#### THE INPUT

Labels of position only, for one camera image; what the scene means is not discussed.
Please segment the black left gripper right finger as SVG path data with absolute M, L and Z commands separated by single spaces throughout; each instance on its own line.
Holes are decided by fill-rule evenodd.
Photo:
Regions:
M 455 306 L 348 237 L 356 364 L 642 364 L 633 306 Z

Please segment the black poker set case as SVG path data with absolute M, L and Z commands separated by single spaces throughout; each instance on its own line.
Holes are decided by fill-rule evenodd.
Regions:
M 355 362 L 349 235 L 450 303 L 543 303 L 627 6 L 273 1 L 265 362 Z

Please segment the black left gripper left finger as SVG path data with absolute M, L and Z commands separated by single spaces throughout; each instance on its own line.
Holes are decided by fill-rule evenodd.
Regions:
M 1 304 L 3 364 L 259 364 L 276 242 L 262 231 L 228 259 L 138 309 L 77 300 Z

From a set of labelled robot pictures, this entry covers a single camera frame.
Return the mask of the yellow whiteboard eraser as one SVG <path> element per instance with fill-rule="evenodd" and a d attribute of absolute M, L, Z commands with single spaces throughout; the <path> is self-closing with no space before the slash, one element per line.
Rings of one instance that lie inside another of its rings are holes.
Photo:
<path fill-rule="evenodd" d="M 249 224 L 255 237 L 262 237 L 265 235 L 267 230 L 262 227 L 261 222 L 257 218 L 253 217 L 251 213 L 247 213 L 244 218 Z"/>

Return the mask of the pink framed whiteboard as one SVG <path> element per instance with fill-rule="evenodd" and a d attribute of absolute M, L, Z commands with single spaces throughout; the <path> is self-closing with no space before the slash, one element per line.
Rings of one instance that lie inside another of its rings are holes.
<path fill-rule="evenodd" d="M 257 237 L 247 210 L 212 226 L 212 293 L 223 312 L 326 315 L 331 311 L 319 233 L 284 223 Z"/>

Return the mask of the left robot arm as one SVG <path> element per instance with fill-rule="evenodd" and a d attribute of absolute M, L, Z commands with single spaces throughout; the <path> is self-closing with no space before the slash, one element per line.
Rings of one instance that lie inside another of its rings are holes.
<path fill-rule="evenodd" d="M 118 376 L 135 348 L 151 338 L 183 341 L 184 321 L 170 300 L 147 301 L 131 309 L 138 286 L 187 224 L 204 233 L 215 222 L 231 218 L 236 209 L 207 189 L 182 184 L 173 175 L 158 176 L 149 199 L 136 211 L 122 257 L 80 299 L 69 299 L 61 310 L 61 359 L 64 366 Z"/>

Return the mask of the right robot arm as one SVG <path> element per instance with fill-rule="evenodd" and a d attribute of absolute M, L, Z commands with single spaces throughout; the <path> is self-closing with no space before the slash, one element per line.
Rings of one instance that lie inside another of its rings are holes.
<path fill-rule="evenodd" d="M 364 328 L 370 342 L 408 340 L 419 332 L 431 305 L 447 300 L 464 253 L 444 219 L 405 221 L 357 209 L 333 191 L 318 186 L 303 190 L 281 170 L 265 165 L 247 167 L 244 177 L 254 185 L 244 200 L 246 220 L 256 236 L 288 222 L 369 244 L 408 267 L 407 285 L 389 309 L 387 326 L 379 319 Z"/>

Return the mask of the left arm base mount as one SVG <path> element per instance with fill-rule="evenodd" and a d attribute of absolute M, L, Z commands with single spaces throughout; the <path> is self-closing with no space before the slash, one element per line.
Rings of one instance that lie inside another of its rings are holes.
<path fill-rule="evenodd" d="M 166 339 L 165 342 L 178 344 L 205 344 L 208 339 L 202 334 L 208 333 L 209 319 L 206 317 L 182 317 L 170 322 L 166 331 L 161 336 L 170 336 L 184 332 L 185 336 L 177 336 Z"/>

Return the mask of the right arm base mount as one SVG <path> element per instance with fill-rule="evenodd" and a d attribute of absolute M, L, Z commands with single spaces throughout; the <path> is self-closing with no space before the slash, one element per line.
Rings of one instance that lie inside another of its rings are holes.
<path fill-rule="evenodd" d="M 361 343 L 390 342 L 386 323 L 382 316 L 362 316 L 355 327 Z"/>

########

Which lines in the records above contain the string "data"? Copy them.

Please segment the black left gripper right finger as SVG path data with absolute M, L and Z commands separated by single spaces throughout; each instance on its own line.
Please segment the black poker set case as SVG path data with absolute M, L and Z commands separated by single spaces throughout; each instance on its own line.
Please segment the black left gripper left finger as SVG path data with absolute M, L and Z commands separated by single spaces throughout; each instance on its own line.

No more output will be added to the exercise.